TASK TO CARRY OUT: Set down, exactly and only, everything from the line containing "(387, 342): 117" down to the line containing "(178, 239): 0" in the data below; the pictures are not part of the copy.

————

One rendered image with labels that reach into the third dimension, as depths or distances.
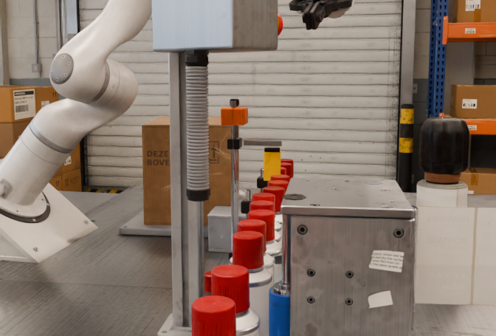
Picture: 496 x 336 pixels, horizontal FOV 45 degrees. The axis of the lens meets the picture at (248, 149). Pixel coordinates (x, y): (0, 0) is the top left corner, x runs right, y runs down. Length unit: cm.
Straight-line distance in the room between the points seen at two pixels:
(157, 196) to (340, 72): 388
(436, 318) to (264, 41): 50
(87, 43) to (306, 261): 97
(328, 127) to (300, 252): 486
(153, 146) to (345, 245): 112
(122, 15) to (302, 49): 405
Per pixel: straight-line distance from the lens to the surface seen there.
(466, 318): 101
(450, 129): 105
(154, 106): 571
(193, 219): 97
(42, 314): 115
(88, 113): 149
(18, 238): 147
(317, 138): 538
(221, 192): 158
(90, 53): 137
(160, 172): 159
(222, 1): 81
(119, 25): 140
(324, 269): 52
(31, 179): 152
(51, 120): 146
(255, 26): 83
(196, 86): 82
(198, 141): 83
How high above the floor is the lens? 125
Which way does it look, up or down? 7 degrees down
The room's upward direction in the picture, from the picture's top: straight up
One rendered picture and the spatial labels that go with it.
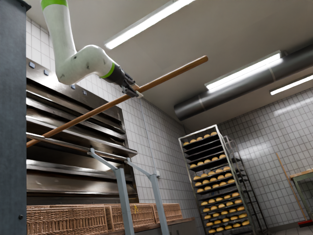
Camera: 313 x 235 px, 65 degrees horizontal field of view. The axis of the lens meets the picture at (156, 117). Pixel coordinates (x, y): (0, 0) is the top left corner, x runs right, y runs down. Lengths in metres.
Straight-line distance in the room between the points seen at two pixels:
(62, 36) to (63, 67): 0.16
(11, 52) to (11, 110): 0.16
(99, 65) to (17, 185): 0.59
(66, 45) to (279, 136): 5.46
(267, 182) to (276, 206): 0.50
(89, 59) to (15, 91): 0.41
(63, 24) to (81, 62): 0.24
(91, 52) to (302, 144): 5.48
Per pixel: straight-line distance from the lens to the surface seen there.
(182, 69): 1.22
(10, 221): 0.56
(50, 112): 2.30
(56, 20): 1.21
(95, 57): 1.01
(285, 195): 5.97
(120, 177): 1.66
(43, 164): 2.05
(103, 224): 1.60
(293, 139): 6.10
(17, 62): 0.72
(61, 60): 1.10
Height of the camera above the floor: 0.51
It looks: 25 degrees up
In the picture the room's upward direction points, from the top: 14 degrees counter-clockwise
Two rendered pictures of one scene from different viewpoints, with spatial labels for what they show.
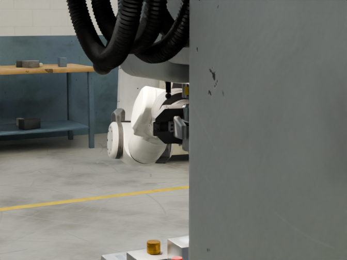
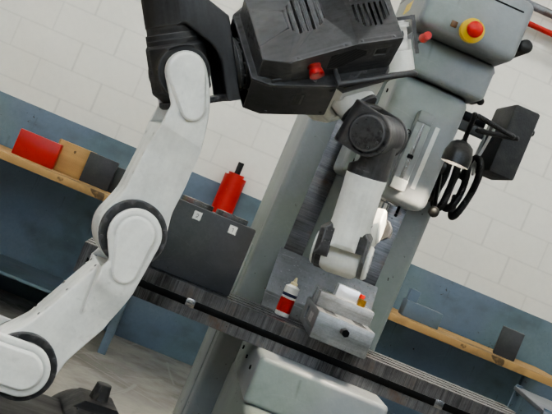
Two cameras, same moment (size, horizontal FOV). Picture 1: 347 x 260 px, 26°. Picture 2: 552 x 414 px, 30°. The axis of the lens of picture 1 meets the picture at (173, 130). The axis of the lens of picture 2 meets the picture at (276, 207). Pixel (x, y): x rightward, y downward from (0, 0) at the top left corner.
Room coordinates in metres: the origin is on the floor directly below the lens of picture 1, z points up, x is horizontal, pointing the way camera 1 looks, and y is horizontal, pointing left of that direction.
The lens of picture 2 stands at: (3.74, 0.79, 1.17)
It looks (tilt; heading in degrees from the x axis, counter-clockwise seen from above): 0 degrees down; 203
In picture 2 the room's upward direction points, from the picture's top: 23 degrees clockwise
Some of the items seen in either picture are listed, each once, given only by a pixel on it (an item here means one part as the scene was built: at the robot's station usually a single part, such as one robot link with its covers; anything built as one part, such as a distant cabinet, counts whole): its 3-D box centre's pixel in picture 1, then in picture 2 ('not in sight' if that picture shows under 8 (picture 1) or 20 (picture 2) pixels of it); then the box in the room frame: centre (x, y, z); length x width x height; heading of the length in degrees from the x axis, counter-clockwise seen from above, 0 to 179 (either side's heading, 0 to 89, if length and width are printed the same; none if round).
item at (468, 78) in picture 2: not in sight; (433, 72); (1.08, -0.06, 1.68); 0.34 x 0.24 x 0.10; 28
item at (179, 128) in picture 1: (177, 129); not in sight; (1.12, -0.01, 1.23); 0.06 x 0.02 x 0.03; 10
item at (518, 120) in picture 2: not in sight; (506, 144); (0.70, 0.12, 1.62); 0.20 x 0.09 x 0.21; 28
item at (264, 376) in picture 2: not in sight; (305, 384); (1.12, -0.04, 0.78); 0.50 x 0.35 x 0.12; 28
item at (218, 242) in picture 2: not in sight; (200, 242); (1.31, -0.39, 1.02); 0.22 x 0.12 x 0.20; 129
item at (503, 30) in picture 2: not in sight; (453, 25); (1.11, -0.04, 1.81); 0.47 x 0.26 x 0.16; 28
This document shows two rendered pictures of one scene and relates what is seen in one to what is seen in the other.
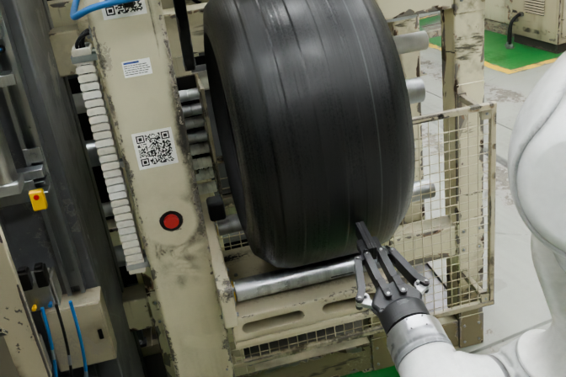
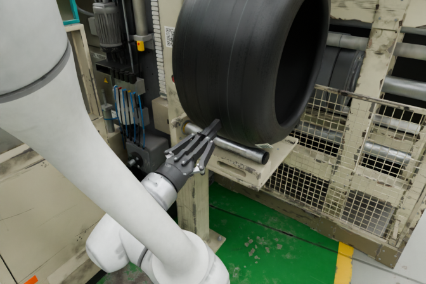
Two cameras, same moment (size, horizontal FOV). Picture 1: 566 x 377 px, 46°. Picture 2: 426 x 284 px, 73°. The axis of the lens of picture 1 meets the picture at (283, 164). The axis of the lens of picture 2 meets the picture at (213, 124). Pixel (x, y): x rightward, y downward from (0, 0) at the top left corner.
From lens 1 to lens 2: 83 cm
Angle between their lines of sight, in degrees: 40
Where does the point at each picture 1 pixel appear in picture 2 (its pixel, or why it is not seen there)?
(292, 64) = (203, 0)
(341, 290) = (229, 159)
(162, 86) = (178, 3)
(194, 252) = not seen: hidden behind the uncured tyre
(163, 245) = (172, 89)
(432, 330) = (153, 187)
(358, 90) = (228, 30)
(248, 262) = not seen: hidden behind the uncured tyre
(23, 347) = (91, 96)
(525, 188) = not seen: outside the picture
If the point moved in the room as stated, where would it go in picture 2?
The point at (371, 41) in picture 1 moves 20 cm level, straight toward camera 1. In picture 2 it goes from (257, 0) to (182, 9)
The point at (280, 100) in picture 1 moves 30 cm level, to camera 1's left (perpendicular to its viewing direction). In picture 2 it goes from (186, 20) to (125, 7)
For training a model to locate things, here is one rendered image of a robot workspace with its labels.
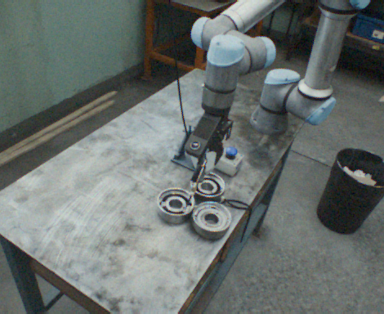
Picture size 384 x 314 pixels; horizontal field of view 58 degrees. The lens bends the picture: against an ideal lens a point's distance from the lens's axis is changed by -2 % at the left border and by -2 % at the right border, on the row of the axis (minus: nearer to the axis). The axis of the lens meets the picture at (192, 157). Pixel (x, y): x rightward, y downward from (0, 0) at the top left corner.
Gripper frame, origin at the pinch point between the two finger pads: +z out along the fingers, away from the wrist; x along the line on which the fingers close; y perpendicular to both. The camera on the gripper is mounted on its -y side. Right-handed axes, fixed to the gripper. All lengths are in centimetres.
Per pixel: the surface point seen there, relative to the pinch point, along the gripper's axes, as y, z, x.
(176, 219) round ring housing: -10.4, 10.6, 0.4
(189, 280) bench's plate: -22.5, 13.0, -11.3
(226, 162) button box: 17.9, 8.7, -0.9
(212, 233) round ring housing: -9.3, 9.9, -10.1
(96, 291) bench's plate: -37.0, 12.9, 4.7
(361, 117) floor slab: 263, 94, -43
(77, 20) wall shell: 114, 26, 159
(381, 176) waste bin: 125, 59, -61
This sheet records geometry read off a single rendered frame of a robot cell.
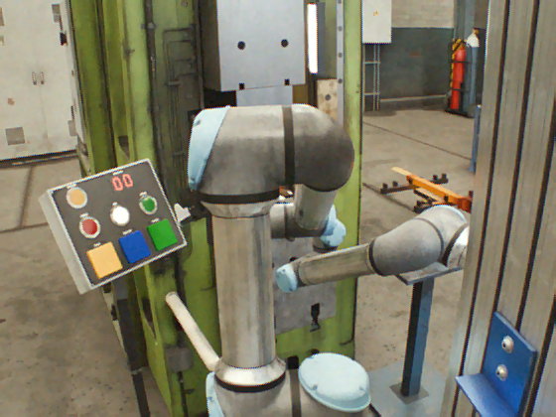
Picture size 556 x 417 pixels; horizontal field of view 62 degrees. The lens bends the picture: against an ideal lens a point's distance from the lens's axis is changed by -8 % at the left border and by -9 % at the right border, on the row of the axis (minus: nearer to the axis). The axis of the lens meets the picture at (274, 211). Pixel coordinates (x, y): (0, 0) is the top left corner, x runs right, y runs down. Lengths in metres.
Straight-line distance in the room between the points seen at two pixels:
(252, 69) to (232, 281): 0.99
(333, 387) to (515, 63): 0.53
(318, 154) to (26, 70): 6.24
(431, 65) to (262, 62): 8.26
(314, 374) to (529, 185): 0.47
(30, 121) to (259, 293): 6.25
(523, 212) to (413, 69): 9.04
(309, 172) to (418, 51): 8.90
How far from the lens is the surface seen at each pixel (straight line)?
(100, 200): 1.39
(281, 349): 1.97
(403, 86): 9.42
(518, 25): 0.53
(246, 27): 1.60
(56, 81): 6.79
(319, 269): 1.30
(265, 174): 0.69
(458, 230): 1.20
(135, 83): 1.64
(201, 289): 1.92
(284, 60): 1.66
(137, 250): 1.39
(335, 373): 0.83
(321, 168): 0.70
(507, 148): 0.54
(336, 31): 1.92
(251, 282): 0.73
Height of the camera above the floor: 1.58
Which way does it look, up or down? 21 degrees down
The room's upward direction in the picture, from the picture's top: 2 degrees counter-clockwise
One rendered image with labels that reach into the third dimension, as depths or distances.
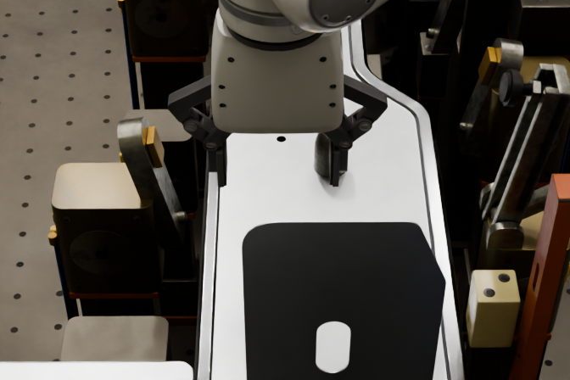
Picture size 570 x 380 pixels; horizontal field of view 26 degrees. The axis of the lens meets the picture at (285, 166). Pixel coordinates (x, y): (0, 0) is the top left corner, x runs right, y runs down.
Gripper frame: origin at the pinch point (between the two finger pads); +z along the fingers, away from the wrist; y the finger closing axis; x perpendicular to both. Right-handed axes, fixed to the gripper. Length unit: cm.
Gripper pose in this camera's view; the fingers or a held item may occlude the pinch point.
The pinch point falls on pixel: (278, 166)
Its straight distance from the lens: 100.5
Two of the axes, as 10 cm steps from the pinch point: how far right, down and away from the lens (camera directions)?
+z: 0.0, 7.2, 6.9
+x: 0.0, 6.9, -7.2
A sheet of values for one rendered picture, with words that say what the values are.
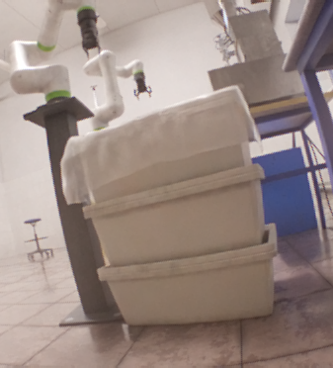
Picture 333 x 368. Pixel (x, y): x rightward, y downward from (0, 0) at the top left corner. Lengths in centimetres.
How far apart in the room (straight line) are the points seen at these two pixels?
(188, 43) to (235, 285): 561
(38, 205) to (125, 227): 589
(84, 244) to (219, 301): 60
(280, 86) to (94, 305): 134
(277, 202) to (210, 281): 129
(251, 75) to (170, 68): 452
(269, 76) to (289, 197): 94
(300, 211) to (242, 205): 133
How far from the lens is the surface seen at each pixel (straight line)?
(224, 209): 83
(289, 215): 211
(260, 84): 149
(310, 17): 70
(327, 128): 84
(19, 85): 137
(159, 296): 96
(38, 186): 677
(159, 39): 634
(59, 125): 129
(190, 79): 577
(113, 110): 190
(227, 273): 86
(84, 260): 122
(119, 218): 95
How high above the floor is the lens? 40
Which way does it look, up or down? 3 degrees up
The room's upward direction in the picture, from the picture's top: 13 degrees counter-clockwise
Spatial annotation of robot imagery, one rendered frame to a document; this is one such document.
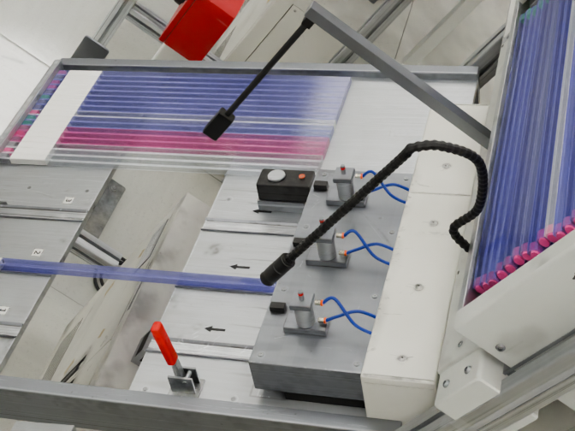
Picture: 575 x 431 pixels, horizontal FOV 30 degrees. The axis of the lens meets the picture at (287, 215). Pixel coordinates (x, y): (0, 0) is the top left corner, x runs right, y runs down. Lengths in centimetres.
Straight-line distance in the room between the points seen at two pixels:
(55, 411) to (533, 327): 61
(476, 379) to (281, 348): 27
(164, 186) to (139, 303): 106
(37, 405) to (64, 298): 119
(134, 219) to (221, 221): 127
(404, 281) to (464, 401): 23
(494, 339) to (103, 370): 85
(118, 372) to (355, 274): 57
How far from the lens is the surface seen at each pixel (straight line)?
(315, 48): 265
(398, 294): 122
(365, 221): 135
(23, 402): 135
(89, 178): 162
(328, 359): 119
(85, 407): 131
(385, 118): 161
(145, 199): 278
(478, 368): 103
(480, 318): 99
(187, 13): 213
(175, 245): 191
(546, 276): 95
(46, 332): 247
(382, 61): 125
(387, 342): 117
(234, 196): 151
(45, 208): 159
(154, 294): 183
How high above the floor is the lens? 203
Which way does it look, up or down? 42 degrees down
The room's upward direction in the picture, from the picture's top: 46 degrees clockwise
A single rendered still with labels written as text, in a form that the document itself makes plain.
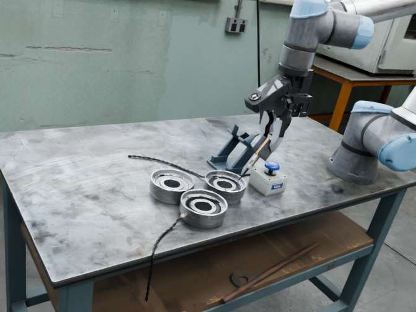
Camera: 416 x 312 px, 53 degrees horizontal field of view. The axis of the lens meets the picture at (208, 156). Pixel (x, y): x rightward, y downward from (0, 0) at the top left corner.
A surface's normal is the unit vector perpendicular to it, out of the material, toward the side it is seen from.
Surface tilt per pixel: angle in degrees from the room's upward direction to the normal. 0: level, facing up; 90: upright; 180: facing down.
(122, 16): 90
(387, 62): 90
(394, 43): 90
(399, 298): 0
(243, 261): 0
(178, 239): 0
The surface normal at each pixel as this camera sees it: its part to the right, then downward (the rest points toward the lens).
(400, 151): 0.14, 0.56
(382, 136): -0.88, -0.32
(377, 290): 0.18, -0.89
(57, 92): 0.55, 0.44

————

OUTPUT OF THE EXERCISE:
(387, 342): 117
(234, 196): 151
(45, 208): 159
(154, 294): 183
How high above the floor is the lens? 203
Which way does it look, up or down? 42 degrees down
The room's upward direction in the picture, from the picture's top: 46 degrees clockwise
A single rendered still with labels written as text, in a form that the document itself makes plain.
Camera: 416 x 312 px, 53 degrees horizontal field of view. The axis of the lens meets the picture at (208, 156). Pixel (x, y): x rightward, y downward from (0, 0) at the top left corner.
A surface's normal is the unit vector perpendicular to it, out of the material, toward the side it is seen from.
Surface tilt per pixel: angle in degrees from the room's upward direction to the normal. 0: level, facing up; 90: upright; 180: facing down.
(122, 16): 90
(387, 62): 90
(394, 43): 90
(399, 298): 0
(243, 261): 0
(178, 239): 0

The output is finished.